EXERCISE OBJECTIVE :: Among the entries that follow, find every line with the word "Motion" and list it.

EXTRACTED DATA ::
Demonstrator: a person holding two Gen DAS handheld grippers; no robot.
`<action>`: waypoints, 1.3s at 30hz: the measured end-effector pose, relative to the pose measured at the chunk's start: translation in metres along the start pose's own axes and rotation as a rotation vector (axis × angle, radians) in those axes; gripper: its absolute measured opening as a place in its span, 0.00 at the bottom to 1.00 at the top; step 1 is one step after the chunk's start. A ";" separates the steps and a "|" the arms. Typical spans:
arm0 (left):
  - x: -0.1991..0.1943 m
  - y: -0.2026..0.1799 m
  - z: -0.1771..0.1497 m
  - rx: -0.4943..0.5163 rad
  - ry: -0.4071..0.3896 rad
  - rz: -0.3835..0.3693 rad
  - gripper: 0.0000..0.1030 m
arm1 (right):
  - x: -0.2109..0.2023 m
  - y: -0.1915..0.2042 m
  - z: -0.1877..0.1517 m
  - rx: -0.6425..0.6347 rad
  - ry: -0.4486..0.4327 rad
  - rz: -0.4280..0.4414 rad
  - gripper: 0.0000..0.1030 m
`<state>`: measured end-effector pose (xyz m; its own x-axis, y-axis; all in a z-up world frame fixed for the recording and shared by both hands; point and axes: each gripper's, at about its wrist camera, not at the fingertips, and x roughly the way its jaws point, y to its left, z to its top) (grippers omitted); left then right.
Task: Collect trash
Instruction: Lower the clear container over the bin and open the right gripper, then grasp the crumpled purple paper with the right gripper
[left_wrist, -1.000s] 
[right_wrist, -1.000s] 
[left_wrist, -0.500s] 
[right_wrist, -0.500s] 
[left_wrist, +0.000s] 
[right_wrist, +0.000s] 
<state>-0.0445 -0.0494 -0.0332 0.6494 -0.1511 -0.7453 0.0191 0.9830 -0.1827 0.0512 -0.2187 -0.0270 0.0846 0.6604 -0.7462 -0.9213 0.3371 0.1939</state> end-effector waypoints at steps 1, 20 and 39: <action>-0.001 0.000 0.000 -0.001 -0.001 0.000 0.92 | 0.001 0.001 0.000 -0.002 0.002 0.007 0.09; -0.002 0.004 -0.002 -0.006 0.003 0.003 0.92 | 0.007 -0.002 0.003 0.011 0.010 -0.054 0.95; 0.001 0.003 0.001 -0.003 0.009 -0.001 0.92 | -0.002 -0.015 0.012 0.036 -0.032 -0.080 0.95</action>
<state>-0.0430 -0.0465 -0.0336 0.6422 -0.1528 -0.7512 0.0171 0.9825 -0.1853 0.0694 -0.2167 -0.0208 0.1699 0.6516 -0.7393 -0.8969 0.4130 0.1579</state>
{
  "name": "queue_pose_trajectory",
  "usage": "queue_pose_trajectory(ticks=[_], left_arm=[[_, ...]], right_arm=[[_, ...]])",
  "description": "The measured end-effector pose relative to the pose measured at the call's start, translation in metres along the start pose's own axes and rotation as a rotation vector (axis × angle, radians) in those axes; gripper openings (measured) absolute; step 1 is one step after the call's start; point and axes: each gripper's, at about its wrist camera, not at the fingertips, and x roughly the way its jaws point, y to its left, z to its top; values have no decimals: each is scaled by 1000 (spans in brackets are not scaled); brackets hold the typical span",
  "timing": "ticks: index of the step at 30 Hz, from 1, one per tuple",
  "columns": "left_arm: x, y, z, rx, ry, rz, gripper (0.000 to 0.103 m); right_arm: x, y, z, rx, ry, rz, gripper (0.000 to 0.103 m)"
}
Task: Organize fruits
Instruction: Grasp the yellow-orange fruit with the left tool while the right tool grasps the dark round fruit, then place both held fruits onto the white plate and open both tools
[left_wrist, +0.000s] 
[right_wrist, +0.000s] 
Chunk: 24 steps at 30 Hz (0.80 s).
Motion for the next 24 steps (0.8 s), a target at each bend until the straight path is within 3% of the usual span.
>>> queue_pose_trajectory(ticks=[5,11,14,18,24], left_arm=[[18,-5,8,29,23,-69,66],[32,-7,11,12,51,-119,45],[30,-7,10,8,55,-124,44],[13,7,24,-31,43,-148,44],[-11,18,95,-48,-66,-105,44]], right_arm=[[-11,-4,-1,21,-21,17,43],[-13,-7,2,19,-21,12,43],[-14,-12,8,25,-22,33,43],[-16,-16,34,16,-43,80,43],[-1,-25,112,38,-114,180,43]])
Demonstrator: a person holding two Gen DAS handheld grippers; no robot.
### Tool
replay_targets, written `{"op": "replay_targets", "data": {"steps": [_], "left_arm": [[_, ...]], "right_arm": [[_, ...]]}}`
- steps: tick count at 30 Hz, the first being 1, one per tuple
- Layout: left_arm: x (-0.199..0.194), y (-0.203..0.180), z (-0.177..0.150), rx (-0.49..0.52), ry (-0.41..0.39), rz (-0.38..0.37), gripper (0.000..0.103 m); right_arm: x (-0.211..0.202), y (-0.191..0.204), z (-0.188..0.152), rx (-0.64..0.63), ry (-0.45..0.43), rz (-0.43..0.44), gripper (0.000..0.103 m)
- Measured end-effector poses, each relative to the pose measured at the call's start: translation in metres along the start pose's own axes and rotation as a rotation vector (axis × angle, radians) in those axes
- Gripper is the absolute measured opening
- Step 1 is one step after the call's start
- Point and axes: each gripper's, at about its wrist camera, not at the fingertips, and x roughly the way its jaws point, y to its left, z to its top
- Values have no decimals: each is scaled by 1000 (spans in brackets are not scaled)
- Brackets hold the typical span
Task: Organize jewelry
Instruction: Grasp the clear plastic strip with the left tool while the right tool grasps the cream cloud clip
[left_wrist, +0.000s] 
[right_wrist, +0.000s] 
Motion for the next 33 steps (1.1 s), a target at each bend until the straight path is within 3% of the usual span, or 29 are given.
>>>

RESULT FOR THIS EXERCISE ::
Motion for the next 24 steps (0.8 s), a target at each bend until the straight path is within 3% of the usual span.
Motion for the next 33 steps (1.1 s), a target at each bend until the straight path is within 3% of the usual span, or 29 are given.

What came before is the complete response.